• _TASK OBJECTIVE_: Reproduce the listing exactly, please, with every line intact.

• _DATASET SECTION_:

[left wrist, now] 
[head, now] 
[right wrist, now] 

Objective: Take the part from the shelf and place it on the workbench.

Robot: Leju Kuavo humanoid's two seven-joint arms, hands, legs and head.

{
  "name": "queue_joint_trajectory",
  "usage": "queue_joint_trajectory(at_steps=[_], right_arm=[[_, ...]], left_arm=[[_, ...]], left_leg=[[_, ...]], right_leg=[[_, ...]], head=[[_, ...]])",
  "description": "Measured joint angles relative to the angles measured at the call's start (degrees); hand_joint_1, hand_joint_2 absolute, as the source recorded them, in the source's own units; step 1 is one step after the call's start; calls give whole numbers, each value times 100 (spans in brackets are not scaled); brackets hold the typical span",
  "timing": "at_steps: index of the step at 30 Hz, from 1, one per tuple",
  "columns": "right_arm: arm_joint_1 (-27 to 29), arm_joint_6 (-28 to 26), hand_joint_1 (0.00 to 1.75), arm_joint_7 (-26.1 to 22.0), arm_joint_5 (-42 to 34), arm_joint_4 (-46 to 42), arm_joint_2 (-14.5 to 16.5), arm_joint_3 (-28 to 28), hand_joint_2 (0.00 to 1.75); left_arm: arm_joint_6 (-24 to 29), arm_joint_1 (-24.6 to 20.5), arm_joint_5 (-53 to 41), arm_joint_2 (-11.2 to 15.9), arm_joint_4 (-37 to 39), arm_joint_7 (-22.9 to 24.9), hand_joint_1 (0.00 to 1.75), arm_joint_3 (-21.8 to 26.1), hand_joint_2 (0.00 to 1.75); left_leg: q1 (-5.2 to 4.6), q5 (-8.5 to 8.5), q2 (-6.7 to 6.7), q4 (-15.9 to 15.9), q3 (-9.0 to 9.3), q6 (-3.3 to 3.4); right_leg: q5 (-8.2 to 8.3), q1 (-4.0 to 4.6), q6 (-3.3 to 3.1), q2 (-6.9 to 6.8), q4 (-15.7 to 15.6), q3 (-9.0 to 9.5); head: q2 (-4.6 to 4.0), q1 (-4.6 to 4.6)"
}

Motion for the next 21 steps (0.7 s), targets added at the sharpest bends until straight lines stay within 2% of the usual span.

• _TASK ANSWER_:
[left wrist, now] 
[head, now] 
[right wrist, now] 

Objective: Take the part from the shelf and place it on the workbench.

Robot: Leju Kuavo humanoid's two seven-joint arms, hands, legs and head.

{
  "name": "queue_joint_trajectory",
  "usage": "queue_joint_trajectory(at_steps=[_], right_arm=[[_, ...]], left_arm=[[_, ...]], left_leg=[[_, ...]], right_leg=[[_, ...]], head=[[_, ...]])",
  "description": "Measured joint angles relative to the angles measured at the call's start (degrees); hand_joint_1, hand_joint_2 absolute, as the source recorded them, in the source's own units; step 1 is one step after the call's start; calls give whole numbers, each value times 100 (spans in brackets are not scaled); brackets hold the typical span",
  "timing": "at_steps: index of the step at 30 Hz, from 1, one per tuple",
  "columns": "right_arm: arm_joint_1 (-27 to 29), arm_joint_6 (-28 to 26), hand_joint_1 (0.00 to 1.75), arm_joint_7 (-26.1 to 22.0), arm_joint_5 (-42 to 34), arm_joint_4 (-46 to 42), arm_joint_2 (-14.5 to 16.5), arm_joint_3 (-28 to 28), hand_joint_2 (0.00 to 1.75); left_arm: arm_joint_6 (-24 to 29), arm_joint_1 (-24.6 to 20.5), arm_joint_5 (-53 to 41), arm_joint_2 (-11.2 to 15.9), arm_joint_4 (-37 to 39), arm_joint_7 (-22.9 to 24.9), hand_joint_1 (0.00 to 1.75), arm_joint_3 (-21.8 to 26.1), hand_joint_2 (0.00 to 1.75); left_leg: q1 (-5.2 to 4.6), q5 (-8.5 to 8.5), q2 (-6.7 to 6.7), q4 (-15.9 to 15.9), q3 (-9.0 to 9.3), q6 (-3.3 to 3.4); right_leg: q5 (-8.2 to 8.3), q1 (-4.0 to 4.6), q6 (-3.3 to 3.1), q2 (-6.9 to 6.8), q4 (-15.7 to 15.6), q3 (-9.0 to 9.5); head: q2 (-4.6 to 4.0), q1 (-4.6 to 4.6)"
}

Motion for the next 21 steps (0.7 s), targets added at the sharpest bends until straight lines stay within 2% of the usual span.

The exercise requires no further work.